Une bonne heure plus tard, la quasi-totalité de l'assemblée s'était présentée au pupitre, j'avoue avoir vaguement écouté. Mes canaux lacrymaux étaient tout ce qu'il y a de plus sec. Mes parents venaient de se faire tuer sauvagement et mes yeux étaient secs... Ils venaient de se faire incinérer et mes yeux étaient secs... Brusquement, mes sentiments se rallumèrent, je me sentis paniquée, oppressée, j'avais besoin d'air, d'un gros bol d'air, tout de suite, j'en avais le vertige, je voyais flou. C'est ce moment que choisis l'employé du funérarium pour me remettre les cendres. Je lui tendis des mains tremblantes qu'il prit pour de l'émotion alors que je mourrais à l'intérieur. Une fois à l'extérieur, je haletais, adossée au mur de la salle. Tout devint encore plus flou, je sentais mon estomac se révulser et mon diaphragme eut raison de moi puisque je vomis toutes mes tripes ou presque. Ce n'était qu'un mélange de bile et d'eau car je ne me souvins pas avoir mangé depuis au moins deux jours, j'étais en état de choc. DEUX JOURS. Une fois que mon estomac décida de reprendre son boulot normal, je m'assis au pied d'un arbre, le plus éloigné possible de mon pâté et réfléchis à ce manque total de survie. Mon cerveau ne m'avait en aucun cas prévenu qu'il serait bien de penser à se nourriture durant deux jours.

J'y réfléchis pendant de longues minutes sans réponse. Une pensée en entrainant une autre, mon esprit divagua vers le fameux chef de la police que tout le monde connaissait très bien. C'était une sommité locale. Je me rappelais encore son appel. J'étais en plein oral, mon téléphone était en mode ne pas dérangé, les seules personnes en capacité de le faire sonner était mes parents. Alors quand ma sonnerie a déchiré mon discours, je n'ai pas hésité à prendre cet appel. Pourtant, quand j'ai entendu sa voix, j'ai compris l'urgence de la situation et j'ai tout quitté précipitamment en m'excusant pour prendre le premier train. Une fois débarquée du ferry, il m'attendait au port, et c'était moi qui étais suspendue à ces lèvres. Mais il n'avait pas eu le courage de me parler sur la route du commissariat. Ce n'est qu'une fois sur place, qu'il m'avait montré la caméra de surveillance, ce qui :

—   Habituellement, ça ne se fait pas mais ce n'est pas une situation habituelle. M'avait-il dit.

À la fin de la vidéo, son seul commentaire me marquera à jamais.

—   Il faut que tout soit organisé dans deux jours vu le temps annoncé et la chaleur qu'il fait, sinon ils vont pourrir. 

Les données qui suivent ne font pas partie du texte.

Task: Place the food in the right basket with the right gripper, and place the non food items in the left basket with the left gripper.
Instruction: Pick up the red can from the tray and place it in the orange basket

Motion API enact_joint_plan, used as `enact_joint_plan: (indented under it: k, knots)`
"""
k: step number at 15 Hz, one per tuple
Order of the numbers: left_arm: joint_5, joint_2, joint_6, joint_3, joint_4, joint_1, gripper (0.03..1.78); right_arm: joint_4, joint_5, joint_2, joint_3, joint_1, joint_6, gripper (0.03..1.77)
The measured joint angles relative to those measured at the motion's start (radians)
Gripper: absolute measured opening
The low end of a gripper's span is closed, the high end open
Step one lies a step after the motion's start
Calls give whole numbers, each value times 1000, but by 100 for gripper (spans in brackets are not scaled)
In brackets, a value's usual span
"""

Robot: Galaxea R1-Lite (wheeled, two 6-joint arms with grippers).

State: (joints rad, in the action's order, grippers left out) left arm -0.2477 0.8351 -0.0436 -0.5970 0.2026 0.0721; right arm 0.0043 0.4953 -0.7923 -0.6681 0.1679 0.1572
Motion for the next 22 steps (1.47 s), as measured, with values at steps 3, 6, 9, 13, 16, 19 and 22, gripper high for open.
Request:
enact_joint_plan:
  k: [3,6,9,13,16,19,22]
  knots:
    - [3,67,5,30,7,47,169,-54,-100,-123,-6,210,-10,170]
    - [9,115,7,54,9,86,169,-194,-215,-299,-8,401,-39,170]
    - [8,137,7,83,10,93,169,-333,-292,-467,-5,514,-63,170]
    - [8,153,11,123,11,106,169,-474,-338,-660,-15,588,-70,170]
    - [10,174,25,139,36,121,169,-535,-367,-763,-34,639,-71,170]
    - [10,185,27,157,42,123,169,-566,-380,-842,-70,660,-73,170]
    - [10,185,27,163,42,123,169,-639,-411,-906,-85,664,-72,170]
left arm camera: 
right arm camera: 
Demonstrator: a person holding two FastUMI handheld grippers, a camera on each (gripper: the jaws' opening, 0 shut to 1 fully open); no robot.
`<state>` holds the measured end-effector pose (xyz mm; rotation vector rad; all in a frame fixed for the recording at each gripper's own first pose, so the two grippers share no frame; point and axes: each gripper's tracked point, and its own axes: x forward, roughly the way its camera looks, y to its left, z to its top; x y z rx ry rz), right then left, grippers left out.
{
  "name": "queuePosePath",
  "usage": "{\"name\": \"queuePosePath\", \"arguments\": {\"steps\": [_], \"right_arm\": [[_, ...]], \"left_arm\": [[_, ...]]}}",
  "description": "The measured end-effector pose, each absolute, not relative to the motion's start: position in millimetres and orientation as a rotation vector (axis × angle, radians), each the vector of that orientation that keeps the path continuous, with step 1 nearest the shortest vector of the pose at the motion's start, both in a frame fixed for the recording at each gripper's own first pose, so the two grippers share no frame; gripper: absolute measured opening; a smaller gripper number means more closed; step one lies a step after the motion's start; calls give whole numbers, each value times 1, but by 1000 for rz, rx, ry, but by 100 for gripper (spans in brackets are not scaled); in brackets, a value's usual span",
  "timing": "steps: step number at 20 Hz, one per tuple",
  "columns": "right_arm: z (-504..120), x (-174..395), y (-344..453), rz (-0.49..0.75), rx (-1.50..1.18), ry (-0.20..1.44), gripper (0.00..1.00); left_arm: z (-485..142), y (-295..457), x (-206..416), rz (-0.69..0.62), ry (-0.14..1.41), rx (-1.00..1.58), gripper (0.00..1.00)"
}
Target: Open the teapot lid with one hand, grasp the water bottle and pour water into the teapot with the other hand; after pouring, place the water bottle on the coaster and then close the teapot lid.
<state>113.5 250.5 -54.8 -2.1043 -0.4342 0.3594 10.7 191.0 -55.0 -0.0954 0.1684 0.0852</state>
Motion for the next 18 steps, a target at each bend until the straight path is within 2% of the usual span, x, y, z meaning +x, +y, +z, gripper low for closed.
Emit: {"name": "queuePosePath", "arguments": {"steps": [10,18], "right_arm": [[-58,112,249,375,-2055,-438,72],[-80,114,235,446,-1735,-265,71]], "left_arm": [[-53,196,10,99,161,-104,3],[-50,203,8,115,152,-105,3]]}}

« Pourrir » m'avait été dit dans un souffle, j'avais cru avoir mal compris. J'ai dû lui faire répéter. Comprenant rapidement que je l'avais parfaitement entendu, j'ai tout de suite appelé ma grand-mère pour la prévenir et pour qu'elle prenne le premier avion. Sous le choc, j'avais bêtement répété ce que j'avais vu mais elle comprit à son tour la gravité de la situation. En quelques heures, ils étaient tous là.

Ma grand-mère, inquiète de ne plus m'avoir dans son champ de vision, était partie à ma recherche. Quand son regard croisa le mien, elle comprit tout de suite que quelque chose n'allait pas. Qu'est ce qui pourrait aller franchement ?En s'approchant, elle évita sciemment les restes de mon estomac pour se précipiter vers moi. Son inquiétude ne fit que croître à mesure qu'elle essaya de m'arracher des mots de la bouche. J'essayais de lui expliquer de manière concise comment je me sentais sans être convaincante. Elle replaça l'urne dans mes bras avant d'essayer de mettre toute la tendresse du monde dans une phrase qui se révéla atroce pour moi.

—   Il faut y aller, il y a d'autres personnes après nous.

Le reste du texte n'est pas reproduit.